“For God doth know that in the day ye eat thereof, then your eyes shall be opened, and ye shall be as gods, knowing good and evil.”
My Notes
What Does Genesis 3:5 Mean?
"For God doth know that in the day ye eat thereof, then your eyes shall be opened, and ye shall be as gods, knowing good and evil." The serpent's temptation contains a truth wrapped in a lie. The truth: eating will open their eyes and give them knowledge of good and evil (God confirms this in 3:22). The lie: the implication that God is withholding something desirable, that God's prohibition is selfish, and that being 'as gods' is an upgrade rather than a catastrophe. The serpent tells the truth about the WHAT while lying about the WHY.
The phrase "God doth know" makes God sound sneaky: he KNOWS what the tree would do for you and he's keeping it from you. The serpent reframes God's protection as God's competition — as if God is threatened by humanity's advancement.
Reflection Questions
- 1.Where is the serpent's technique (true about the what, false about the why) operating in your current temptations?
- 2.How does reframing God's protection as God's competition describe the suspicion that drives disobedience?
- 3.What 'knowledge' are you pursuing that you might not survive the experiential version of?
- 4.Where has a temptation contained just enough truth to make the lie devastating?
Devotional
God knows. He's keeping something from you. Your eyes could be opened. You could be like gods. The serpent tells Eve just enough truth to make the lie devastating — and reframes God's protection as God's paranoia.
For God doth know. The serpent introduces suspicion: God has a secret motive. He's not protecting you. He's protecting himself. He knows what the tree would do — and he's afraid of what you'd become if you ate. The prohibition isn't love. It's competition. God is your rival, not your guardian.
Your eyes shall be opened. True. Their eyes were opened (3:7). The serpent didn't lie about the result. He lied about the experience of the result. The opened eyes saw nakedness and shame. The 'seeing' the serpent promised was real — but what they saw was devastating rather than empowering.
Ye shall be as gods. Elohim — like God, like divine beings.
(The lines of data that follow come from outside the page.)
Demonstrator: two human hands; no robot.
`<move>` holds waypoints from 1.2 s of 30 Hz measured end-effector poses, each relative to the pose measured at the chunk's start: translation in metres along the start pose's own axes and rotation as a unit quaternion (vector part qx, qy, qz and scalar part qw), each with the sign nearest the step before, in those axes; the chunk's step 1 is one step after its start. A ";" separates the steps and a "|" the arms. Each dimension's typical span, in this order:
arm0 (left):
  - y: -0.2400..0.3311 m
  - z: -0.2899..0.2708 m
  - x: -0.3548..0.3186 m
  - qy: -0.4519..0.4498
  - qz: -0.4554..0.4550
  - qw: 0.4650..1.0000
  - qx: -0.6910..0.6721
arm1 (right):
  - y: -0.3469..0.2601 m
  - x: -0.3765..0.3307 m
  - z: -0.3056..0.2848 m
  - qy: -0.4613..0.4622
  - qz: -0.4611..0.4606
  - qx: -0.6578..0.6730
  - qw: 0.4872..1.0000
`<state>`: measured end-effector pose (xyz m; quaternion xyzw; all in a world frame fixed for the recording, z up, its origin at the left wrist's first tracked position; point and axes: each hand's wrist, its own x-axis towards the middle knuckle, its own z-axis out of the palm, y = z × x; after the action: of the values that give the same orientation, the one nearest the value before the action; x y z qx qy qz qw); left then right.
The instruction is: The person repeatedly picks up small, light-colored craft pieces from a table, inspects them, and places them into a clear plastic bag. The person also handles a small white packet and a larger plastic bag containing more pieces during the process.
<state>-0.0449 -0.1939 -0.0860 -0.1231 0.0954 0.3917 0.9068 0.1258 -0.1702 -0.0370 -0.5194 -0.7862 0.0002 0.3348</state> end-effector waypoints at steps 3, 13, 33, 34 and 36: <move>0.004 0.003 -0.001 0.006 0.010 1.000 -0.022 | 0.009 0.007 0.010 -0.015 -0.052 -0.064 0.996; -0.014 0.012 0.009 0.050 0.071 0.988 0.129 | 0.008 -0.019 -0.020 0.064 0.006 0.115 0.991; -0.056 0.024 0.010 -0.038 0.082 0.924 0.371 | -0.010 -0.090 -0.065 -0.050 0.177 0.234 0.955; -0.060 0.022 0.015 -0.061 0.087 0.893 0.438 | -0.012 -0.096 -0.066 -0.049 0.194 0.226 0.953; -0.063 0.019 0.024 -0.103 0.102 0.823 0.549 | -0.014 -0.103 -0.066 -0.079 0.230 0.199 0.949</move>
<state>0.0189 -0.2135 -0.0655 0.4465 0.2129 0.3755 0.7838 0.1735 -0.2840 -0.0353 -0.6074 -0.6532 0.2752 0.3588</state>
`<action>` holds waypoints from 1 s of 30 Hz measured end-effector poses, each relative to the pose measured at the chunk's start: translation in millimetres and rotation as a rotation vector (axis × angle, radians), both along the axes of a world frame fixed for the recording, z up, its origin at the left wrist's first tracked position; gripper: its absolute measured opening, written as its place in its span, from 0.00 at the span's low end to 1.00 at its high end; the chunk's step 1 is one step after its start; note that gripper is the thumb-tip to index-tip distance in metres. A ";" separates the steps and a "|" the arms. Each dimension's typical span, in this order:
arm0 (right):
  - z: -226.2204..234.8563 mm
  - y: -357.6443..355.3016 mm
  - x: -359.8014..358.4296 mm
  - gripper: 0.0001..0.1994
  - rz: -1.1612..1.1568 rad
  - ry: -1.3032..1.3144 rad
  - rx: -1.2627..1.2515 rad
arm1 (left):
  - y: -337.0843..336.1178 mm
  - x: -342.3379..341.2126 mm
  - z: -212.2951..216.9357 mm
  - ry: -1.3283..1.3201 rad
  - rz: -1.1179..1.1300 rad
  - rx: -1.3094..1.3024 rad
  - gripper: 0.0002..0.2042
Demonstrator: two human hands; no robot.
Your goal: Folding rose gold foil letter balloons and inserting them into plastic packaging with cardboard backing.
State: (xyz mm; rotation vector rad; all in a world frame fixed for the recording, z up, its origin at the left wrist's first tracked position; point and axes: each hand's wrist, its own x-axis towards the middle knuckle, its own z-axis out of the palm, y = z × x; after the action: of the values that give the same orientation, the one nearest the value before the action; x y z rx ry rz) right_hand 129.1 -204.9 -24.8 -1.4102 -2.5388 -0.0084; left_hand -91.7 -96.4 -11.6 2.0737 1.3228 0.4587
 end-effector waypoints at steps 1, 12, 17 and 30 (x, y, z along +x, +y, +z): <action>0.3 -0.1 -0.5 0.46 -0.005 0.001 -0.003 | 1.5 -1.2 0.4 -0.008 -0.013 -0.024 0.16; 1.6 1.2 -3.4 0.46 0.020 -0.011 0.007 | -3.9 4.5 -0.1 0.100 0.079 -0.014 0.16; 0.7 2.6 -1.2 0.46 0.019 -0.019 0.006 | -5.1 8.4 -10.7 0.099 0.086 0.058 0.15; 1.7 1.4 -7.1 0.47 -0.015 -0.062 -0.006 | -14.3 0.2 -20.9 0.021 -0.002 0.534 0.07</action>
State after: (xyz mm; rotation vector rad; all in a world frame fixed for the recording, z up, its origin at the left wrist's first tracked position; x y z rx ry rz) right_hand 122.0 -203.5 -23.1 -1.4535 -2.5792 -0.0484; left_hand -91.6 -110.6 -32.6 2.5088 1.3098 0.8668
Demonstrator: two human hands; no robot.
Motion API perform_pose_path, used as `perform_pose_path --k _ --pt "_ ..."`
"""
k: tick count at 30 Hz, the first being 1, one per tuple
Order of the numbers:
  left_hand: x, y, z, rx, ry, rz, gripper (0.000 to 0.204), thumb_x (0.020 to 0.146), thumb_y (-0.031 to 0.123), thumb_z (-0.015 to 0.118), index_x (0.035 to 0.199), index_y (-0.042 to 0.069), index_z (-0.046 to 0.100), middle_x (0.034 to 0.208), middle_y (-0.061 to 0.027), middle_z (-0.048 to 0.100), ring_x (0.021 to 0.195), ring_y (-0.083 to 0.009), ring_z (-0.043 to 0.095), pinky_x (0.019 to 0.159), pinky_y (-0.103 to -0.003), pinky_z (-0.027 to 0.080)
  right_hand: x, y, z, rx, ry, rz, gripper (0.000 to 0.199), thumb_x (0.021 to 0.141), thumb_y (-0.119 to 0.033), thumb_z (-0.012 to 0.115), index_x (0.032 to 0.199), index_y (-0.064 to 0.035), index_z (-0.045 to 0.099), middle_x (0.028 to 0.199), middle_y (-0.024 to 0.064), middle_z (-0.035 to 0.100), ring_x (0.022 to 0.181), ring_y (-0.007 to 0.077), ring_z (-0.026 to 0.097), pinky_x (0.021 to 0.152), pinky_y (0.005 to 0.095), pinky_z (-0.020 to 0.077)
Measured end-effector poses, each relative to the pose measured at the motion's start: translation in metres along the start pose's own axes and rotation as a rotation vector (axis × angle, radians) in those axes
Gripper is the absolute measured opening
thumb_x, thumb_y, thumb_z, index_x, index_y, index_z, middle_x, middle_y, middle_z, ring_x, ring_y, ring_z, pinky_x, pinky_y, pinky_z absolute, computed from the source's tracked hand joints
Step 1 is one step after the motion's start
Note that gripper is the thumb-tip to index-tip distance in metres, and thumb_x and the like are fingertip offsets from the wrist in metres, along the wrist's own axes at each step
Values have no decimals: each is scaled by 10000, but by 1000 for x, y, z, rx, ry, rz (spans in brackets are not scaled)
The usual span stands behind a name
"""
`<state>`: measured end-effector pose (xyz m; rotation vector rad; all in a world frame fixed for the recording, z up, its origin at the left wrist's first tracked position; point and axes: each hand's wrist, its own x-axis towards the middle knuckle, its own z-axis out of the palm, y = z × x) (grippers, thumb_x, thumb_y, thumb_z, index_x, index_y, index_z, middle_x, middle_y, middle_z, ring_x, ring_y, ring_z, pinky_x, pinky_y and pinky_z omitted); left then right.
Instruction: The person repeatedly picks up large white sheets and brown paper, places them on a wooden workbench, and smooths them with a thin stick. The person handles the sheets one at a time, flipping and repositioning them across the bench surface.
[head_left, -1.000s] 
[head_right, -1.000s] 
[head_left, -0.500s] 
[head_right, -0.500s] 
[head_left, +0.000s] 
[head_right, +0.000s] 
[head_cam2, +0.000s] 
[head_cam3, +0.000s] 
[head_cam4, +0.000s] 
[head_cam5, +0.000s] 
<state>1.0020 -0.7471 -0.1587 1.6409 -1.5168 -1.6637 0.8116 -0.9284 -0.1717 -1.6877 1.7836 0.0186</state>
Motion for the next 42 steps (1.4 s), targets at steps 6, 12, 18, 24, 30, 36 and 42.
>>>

The promise of divinity. The ultimate upgrade: from creature to creator-level. And the promise is partly true (God says in 3:22: the man has become as one of us to know good and evil). But the 'becoming as gods' through disobedience produces a knowledge that destroys rather than elevates. Knowing good and evil experientially — from the inside, through rebellion — is knowing death.
Knowing good and evil. The knowledge that sounds like wisdom is actually corruption: knowing evil isn't academic. It's experiential. You become acquainted with evil the way you become acquainted with a disease — by contracting it. The 'knowledge' the serpent promises is the knowledge of a patient, not a doctor. You'll know evil by experiencing it. And the experience is what kills you.
The serpent's technique is the template for every subsequent temptation: tell the truth about the benefit. Lie about the cost. Reframe the prohibition as limitation. Present the Protector as the competitor. Make the forbidden look like the key to freedom. And wrap the whole thing in a question: 'Hath God said...?' The doubt precedes the deception. And the deception contains just enough truth to be believable.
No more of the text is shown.